**Material for the task:**

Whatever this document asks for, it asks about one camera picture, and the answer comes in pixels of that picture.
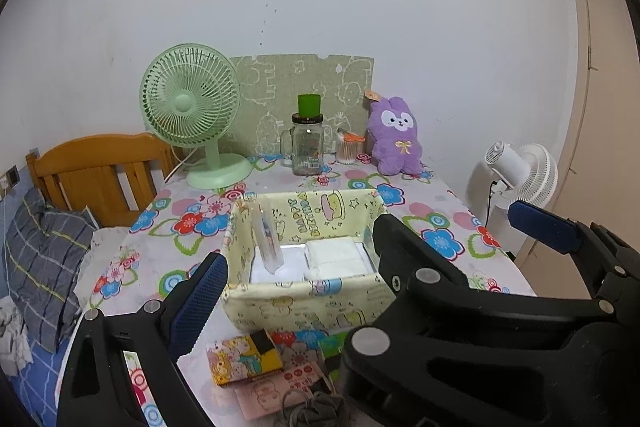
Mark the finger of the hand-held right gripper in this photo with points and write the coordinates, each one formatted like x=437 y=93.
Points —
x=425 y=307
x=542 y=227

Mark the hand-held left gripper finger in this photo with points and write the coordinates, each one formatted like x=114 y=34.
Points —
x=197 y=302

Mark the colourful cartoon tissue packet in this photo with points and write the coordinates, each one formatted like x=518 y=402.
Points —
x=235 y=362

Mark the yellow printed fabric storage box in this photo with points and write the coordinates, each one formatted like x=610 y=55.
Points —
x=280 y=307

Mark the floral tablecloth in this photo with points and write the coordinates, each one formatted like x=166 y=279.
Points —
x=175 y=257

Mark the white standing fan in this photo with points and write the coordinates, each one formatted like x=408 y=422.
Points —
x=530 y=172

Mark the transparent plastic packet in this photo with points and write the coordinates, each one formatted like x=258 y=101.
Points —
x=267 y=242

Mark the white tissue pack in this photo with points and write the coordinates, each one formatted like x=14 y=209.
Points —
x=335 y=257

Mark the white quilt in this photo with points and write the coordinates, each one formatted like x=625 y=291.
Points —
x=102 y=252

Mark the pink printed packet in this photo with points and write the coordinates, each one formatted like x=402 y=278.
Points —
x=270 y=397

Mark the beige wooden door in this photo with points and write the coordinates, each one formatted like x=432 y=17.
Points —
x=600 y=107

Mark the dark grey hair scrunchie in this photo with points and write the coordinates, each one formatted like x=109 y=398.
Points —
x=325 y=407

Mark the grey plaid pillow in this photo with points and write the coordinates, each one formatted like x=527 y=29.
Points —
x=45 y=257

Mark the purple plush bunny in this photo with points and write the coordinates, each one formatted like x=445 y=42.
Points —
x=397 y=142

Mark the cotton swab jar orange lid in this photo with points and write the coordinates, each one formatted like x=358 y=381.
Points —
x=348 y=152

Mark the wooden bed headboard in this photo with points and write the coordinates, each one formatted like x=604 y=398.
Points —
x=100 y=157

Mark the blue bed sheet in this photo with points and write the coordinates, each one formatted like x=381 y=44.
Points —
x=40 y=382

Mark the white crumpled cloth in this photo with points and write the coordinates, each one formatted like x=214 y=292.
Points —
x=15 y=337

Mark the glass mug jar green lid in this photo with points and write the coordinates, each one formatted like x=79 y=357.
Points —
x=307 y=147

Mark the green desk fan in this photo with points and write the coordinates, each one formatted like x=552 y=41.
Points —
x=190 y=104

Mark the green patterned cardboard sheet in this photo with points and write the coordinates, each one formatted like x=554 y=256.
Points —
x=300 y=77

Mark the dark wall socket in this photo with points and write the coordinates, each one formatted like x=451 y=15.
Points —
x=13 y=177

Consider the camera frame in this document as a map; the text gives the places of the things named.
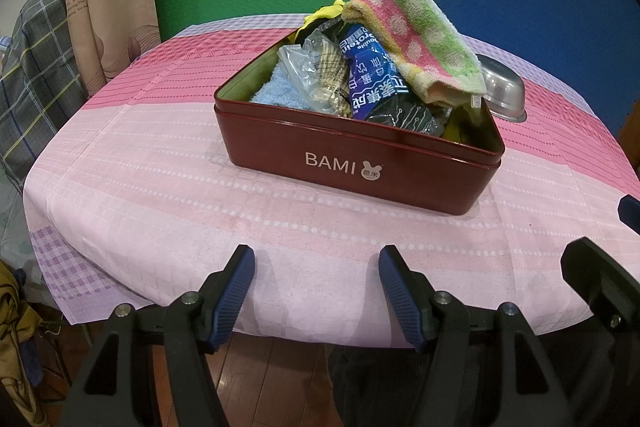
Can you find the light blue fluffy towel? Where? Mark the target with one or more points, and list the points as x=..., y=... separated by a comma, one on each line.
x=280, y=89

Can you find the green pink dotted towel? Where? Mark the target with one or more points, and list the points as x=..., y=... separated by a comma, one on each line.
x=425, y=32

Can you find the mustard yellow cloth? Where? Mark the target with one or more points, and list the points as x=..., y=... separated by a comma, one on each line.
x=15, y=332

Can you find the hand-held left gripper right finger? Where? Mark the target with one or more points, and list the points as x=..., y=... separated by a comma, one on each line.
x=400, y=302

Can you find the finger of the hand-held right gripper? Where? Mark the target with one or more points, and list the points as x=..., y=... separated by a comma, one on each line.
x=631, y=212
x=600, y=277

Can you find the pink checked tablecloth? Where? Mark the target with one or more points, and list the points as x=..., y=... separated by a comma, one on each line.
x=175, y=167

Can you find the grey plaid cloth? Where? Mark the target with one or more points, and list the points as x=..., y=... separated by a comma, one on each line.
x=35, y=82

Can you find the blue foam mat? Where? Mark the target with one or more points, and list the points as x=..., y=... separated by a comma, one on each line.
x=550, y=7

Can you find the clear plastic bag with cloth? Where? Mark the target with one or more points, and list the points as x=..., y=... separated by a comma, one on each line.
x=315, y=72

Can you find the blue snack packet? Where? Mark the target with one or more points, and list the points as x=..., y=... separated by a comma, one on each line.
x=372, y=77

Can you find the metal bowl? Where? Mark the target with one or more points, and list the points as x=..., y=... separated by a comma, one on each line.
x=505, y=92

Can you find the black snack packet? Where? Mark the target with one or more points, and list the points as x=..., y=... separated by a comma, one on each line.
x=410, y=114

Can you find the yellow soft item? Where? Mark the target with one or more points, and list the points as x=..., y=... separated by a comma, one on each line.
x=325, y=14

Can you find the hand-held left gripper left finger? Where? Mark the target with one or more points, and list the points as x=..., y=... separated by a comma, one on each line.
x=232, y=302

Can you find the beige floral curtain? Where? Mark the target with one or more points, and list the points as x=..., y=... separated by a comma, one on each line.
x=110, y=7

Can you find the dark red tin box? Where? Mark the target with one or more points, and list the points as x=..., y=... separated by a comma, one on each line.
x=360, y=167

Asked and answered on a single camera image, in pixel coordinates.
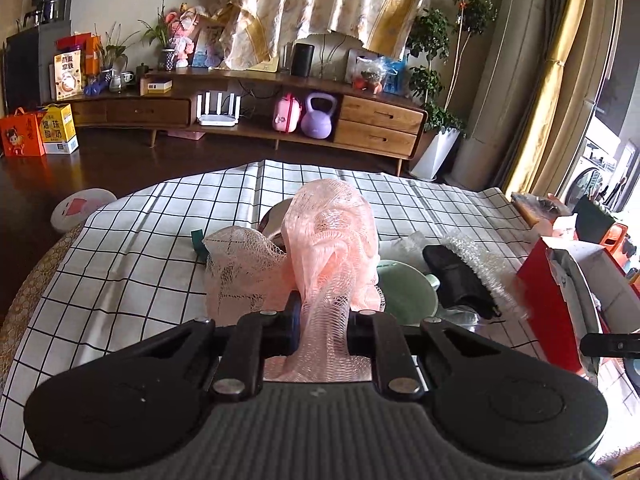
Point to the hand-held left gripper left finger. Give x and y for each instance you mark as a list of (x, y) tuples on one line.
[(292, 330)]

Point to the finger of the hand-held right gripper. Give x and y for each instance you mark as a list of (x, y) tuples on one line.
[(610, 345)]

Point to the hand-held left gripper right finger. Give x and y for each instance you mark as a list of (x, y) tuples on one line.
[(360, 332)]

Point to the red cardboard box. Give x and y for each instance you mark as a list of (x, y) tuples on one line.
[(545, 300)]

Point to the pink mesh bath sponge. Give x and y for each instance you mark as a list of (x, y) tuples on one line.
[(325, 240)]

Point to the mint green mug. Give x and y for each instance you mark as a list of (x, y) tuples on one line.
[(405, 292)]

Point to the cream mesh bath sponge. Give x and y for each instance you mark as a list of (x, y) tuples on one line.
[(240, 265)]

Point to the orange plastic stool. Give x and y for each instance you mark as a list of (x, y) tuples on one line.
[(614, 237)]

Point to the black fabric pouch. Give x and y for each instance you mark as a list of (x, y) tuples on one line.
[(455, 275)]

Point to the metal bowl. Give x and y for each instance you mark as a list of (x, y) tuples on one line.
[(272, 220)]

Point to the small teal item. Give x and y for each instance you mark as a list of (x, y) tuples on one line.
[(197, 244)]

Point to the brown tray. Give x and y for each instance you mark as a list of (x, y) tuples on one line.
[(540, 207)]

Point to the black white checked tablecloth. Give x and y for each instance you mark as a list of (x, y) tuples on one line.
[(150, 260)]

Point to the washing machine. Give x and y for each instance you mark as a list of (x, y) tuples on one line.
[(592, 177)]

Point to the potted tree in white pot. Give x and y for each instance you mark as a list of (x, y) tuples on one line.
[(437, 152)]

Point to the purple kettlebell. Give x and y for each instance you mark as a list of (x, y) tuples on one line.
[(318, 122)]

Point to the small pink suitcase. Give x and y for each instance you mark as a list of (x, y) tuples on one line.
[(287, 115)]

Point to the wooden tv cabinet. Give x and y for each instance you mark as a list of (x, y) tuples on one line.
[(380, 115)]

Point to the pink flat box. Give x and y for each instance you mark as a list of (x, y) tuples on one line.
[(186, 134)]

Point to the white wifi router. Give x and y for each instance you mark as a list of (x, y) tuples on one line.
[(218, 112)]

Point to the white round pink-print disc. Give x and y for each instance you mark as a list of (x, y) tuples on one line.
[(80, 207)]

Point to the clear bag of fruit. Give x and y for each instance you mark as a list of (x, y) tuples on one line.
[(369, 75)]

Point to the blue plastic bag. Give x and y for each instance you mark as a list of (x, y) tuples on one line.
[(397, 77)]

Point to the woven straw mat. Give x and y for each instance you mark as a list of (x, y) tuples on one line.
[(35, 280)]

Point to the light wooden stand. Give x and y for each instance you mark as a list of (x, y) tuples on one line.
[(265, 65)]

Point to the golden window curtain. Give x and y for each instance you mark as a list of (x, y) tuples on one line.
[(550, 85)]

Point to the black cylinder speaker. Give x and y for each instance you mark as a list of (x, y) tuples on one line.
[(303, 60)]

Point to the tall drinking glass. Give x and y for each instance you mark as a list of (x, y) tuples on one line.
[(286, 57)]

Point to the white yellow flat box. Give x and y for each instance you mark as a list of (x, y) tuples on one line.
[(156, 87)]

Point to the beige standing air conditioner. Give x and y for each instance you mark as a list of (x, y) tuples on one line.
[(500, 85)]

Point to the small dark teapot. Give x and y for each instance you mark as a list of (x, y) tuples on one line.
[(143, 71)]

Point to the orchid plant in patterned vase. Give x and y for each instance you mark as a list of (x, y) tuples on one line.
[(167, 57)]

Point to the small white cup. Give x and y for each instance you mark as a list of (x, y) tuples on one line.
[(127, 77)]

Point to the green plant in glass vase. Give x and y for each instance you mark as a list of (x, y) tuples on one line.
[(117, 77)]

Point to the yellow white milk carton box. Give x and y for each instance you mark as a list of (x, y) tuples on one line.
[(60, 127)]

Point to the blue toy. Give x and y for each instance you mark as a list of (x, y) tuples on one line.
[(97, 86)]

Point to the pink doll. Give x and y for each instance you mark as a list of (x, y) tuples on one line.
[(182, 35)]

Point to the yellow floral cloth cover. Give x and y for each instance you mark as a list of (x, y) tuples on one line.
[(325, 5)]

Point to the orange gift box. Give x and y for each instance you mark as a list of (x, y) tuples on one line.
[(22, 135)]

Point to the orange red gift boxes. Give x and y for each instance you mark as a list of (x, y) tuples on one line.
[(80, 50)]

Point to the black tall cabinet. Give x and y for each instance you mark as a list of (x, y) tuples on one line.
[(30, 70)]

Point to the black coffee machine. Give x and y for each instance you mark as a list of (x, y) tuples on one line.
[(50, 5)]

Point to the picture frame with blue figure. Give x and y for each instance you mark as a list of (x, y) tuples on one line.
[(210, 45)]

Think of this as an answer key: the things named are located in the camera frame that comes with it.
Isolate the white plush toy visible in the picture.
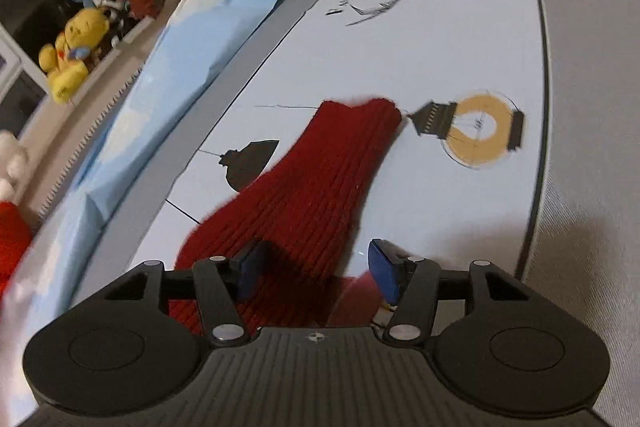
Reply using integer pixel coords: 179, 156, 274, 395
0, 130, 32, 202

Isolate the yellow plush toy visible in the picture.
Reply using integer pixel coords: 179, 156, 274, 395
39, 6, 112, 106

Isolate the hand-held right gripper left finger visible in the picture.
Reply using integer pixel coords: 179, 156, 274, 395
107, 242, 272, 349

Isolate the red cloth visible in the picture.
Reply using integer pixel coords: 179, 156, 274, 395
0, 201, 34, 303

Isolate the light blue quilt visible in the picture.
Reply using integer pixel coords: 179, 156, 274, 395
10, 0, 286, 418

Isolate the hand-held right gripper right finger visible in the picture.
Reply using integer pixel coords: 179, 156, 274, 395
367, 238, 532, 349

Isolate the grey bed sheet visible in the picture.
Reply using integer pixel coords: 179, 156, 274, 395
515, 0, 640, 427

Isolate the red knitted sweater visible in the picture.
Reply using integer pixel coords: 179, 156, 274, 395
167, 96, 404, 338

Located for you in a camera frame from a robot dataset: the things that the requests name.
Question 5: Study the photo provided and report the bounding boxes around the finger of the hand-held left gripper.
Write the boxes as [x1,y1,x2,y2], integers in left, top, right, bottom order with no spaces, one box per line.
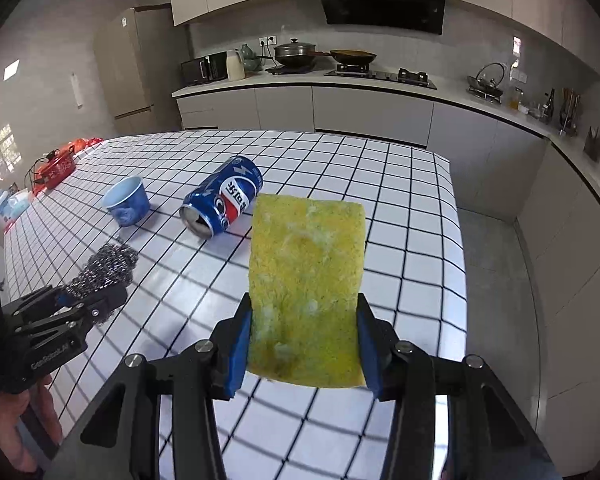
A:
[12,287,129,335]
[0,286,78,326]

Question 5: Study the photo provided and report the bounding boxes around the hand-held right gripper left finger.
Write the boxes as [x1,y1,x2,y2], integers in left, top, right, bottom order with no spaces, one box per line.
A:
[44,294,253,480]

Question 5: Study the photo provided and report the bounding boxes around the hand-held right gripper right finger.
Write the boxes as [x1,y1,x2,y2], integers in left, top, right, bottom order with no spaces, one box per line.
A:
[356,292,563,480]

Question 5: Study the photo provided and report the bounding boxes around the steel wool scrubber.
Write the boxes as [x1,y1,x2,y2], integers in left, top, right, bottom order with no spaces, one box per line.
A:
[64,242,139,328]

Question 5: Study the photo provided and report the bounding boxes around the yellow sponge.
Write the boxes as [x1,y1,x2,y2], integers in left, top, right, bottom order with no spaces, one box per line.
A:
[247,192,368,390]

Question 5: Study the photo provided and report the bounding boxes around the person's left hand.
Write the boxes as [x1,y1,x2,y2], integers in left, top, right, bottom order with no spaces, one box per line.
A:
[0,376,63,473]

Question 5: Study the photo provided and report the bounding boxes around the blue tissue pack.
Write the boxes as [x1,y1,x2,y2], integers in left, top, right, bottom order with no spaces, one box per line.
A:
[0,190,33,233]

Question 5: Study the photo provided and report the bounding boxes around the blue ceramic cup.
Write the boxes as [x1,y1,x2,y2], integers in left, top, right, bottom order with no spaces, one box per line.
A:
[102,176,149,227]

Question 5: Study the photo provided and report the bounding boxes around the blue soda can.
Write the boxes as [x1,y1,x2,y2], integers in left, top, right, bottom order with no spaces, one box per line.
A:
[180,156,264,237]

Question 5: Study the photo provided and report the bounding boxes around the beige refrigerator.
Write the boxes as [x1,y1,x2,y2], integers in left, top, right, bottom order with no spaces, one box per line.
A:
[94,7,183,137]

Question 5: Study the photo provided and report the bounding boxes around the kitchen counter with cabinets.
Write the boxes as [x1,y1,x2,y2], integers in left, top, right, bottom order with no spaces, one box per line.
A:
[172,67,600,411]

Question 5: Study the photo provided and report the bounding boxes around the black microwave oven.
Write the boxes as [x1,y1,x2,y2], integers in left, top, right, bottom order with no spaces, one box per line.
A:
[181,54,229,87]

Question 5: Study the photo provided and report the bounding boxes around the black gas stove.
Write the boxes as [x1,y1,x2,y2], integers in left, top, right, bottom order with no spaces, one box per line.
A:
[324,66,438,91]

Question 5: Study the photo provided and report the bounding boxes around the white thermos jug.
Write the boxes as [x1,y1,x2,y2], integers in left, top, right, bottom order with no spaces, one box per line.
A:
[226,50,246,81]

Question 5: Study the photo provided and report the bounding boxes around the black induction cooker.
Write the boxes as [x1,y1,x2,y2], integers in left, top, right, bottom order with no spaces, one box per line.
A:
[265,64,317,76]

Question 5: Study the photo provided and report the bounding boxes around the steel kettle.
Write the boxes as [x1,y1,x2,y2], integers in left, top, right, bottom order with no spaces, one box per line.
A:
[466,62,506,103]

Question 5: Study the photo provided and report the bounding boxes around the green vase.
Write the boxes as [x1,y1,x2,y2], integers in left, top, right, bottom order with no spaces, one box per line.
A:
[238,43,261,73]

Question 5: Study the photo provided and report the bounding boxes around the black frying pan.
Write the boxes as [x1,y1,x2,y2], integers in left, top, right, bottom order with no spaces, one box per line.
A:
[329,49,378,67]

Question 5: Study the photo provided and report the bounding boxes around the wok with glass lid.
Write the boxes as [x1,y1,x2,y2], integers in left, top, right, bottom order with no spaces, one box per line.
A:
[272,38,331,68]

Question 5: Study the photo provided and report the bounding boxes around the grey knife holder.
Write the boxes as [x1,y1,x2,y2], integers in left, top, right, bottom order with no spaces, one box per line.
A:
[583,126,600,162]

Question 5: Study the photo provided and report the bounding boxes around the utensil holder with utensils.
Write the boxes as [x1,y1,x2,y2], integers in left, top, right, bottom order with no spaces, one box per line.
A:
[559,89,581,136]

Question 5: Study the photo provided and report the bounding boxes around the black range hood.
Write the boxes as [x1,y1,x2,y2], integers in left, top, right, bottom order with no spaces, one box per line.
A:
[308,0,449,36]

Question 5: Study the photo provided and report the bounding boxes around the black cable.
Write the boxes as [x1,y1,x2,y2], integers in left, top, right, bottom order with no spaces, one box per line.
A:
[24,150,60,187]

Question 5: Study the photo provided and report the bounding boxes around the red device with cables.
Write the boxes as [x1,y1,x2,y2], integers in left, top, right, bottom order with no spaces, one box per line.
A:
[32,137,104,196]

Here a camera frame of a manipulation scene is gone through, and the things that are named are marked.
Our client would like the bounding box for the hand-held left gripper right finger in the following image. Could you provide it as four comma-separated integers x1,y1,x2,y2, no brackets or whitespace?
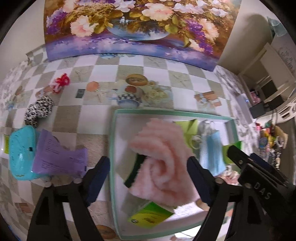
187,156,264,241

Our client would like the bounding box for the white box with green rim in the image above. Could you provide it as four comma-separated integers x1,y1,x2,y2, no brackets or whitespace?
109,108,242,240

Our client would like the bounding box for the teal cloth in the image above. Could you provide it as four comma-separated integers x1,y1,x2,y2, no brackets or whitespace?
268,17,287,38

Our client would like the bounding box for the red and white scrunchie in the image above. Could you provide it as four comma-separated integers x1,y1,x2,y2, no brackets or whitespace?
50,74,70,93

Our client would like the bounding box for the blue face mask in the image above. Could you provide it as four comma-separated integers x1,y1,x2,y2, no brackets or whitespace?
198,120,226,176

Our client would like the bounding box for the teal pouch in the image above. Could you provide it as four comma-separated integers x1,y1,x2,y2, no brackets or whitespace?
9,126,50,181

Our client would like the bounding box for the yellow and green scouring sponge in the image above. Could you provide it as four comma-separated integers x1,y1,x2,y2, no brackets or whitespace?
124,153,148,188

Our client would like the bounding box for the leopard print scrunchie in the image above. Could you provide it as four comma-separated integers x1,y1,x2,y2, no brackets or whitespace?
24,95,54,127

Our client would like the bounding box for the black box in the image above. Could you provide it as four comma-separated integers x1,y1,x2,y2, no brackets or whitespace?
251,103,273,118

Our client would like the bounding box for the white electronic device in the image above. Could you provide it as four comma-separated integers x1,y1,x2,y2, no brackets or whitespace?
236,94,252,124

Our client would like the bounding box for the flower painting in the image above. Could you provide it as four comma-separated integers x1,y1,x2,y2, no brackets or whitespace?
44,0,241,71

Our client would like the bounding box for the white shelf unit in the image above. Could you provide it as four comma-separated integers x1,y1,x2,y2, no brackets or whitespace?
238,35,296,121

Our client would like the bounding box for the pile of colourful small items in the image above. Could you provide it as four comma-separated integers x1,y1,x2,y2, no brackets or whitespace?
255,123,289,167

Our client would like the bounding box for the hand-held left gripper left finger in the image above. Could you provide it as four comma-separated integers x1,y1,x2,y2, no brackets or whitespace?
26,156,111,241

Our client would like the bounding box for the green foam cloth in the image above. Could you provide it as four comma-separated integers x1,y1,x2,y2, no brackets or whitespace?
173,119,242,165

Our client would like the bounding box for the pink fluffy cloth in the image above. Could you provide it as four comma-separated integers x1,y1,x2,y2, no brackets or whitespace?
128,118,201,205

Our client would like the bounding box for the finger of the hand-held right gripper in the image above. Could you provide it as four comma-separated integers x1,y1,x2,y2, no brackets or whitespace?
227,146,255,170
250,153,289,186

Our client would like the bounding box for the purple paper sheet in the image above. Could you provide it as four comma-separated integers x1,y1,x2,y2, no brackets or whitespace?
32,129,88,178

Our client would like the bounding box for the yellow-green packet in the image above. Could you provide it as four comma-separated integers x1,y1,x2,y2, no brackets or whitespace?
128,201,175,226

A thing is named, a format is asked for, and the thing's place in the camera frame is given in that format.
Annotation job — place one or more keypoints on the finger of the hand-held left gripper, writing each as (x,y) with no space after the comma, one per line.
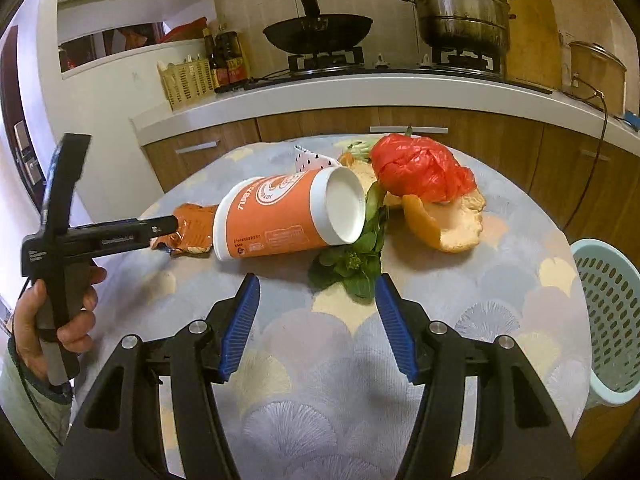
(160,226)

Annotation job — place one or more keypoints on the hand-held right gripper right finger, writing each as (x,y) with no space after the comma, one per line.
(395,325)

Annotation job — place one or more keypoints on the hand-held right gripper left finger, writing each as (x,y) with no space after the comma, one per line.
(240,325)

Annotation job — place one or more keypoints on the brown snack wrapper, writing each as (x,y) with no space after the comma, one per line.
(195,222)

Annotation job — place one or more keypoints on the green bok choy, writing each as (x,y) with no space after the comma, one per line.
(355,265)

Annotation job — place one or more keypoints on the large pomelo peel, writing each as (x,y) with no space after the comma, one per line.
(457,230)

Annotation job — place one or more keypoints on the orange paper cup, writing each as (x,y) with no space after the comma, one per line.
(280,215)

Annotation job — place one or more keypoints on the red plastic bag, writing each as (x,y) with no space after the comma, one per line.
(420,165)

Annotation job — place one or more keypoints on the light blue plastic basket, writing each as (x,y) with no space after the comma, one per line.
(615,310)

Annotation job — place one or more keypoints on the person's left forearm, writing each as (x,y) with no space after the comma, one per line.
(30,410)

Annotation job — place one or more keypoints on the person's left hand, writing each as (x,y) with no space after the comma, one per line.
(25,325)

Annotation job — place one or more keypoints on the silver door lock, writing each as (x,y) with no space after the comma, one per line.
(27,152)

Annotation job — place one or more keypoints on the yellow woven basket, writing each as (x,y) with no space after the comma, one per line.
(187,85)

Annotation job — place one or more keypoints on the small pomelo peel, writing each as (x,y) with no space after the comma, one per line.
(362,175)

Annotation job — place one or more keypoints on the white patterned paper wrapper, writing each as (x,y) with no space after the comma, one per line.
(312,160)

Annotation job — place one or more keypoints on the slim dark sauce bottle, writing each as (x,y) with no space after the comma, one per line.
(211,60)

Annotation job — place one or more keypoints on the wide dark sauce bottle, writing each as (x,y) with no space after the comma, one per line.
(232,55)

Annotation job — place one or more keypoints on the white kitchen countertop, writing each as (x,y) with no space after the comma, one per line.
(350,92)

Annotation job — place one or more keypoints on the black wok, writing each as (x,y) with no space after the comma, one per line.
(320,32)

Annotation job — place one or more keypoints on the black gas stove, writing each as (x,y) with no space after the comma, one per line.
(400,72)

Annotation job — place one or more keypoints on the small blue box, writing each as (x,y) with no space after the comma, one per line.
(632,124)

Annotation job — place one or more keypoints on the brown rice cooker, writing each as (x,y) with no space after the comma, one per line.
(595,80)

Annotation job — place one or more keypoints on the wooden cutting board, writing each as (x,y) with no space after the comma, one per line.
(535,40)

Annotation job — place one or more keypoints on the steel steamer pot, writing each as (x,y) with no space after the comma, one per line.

**Exercise directions:** Could you show every line of the material that includes the string "holder"?

**Answer section:**
Question 5: Study the photo provided and report the bounding boxes around the grey knife holder.
Question 5: Study the photo provided and report the bounding boxes around the utensil holder with utensils.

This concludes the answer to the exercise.